その日もいつもと同じように居酒屋へ二人で飲みに出ていた。
「そろそろ、傷は癒えたか」
「ん? ……うん、まあ。そうだね」
流石に、半年以上も引きずってるなんて嘘くさいだろうか。そんな風に思い、曖昧に答える。
「尾形は、どう?」
「……俺も、そろそろ先に進もうかと思ってるところだ」
その言葉に、胸がちくりと痛む。尾形はもう新しい恋を見つけられたのだろうか。いつもとは違い少し満足げな尾形の表情に、喉の奥がひりついて。それを誤魔化すように私はグラスを傾けた。
「ねえ尾形、今日はこの後、どうする?」
いつもであれば店を出てどちらからともなくホテルへと向かっていた。だけど、尾形に新しい恋の相手が出来たのなら話は別だ、だってもう慰め合う必要はなくなるのだから。誰かの代わりにすらなれなくなった自分自身に心が折れるような気持ちになり、泣きたくなったけど必死で押し殺した。なのに、
「なあ」
尾形の大きな手が私の手をそっと握りしめて、ぽつりと尾形は言った。
「そろそろ『あいつの代わり』としてじゃなくて、『俺』に抱かれてくれないか」
「え?」
「……やっぱり俺では駄目か」
「え、何それ、どういう事?」
「なんだお前、本当に気付いてなかったのか」
とっくにわかってると思ったんだがなあと尾形は髪を撫で付けながら言う。尾形の言っている意味がわからないまま、ぽかんと口を開けて尾形を見つめるとそんな私の顔を笑った後に尾形は言う。

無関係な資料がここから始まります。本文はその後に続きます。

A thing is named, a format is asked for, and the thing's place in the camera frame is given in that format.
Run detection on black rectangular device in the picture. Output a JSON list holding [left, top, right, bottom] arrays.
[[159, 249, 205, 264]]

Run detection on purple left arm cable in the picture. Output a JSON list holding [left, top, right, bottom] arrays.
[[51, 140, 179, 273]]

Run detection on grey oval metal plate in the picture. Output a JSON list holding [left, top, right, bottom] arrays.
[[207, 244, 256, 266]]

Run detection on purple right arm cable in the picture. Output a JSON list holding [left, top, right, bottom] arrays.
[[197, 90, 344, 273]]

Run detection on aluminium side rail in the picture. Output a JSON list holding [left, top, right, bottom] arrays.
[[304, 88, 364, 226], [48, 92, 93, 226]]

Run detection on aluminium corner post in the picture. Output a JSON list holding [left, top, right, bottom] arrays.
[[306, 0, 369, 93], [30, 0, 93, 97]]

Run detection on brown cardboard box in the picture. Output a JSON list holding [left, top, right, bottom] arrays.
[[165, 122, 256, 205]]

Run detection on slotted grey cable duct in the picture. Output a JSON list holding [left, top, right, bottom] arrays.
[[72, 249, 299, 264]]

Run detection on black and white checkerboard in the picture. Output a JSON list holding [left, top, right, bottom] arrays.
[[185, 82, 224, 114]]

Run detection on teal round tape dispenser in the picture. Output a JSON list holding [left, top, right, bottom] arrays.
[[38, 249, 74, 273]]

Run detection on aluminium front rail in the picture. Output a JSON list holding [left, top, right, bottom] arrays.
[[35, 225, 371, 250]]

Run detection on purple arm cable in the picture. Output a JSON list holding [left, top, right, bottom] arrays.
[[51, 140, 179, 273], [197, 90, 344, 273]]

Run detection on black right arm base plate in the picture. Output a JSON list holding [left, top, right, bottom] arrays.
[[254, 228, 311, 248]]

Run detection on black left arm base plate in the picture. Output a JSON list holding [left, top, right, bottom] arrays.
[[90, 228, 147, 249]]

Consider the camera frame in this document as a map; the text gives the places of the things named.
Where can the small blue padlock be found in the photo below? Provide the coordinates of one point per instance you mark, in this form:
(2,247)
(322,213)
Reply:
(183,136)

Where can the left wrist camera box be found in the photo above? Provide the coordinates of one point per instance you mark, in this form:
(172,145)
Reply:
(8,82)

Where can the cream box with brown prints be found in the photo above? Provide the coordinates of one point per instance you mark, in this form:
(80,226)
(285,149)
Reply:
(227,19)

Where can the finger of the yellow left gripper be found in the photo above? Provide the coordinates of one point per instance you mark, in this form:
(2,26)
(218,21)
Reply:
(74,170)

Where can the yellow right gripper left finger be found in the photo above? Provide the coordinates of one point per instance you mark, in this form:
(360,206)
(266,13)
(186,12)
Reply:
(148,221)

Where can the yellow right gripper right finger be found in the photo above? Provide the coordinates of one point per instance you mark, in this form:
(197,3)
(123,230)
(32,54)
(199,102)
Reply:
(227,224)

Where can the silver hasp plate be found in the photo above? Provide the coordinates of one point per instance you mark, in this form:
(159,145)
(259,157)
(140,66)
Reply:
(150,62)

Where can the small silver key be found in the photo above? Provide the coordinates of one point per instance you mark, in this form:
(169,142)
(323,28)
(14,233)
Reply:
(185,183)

「ようやくお前があいつの事を吹っ切れたんなら、あいつの代用品としてじゃなくて俺のものにするために、俺はお前を抱きたいと言ってるんだ」
「え、あの、え、だって尾形は別の誰かが好きで、え、あれ?」
「俺は最初からお前のことしか見てなかったんだがなぁ?」
くつくつと笑う尾形を見て、思わず涙が滲んだ。なんだ、じゃあこの思い悩んだ半年はなんだったんだ。そう思いながら尾形の手を握り返して、私は尾形にこう言った。
「私だって、もうずっと前から誰かの代わりじゃなくて尾形のことしか見てなかったよ」
思いがけない言葉だったようで瞳をキュッと細くした彼を見ながら、私は笑って尾形の胸に飛び込んだ。誰かの代わりじゃなくて、お互いの存在を確かめるように、初めて身も心も繋がった気がした。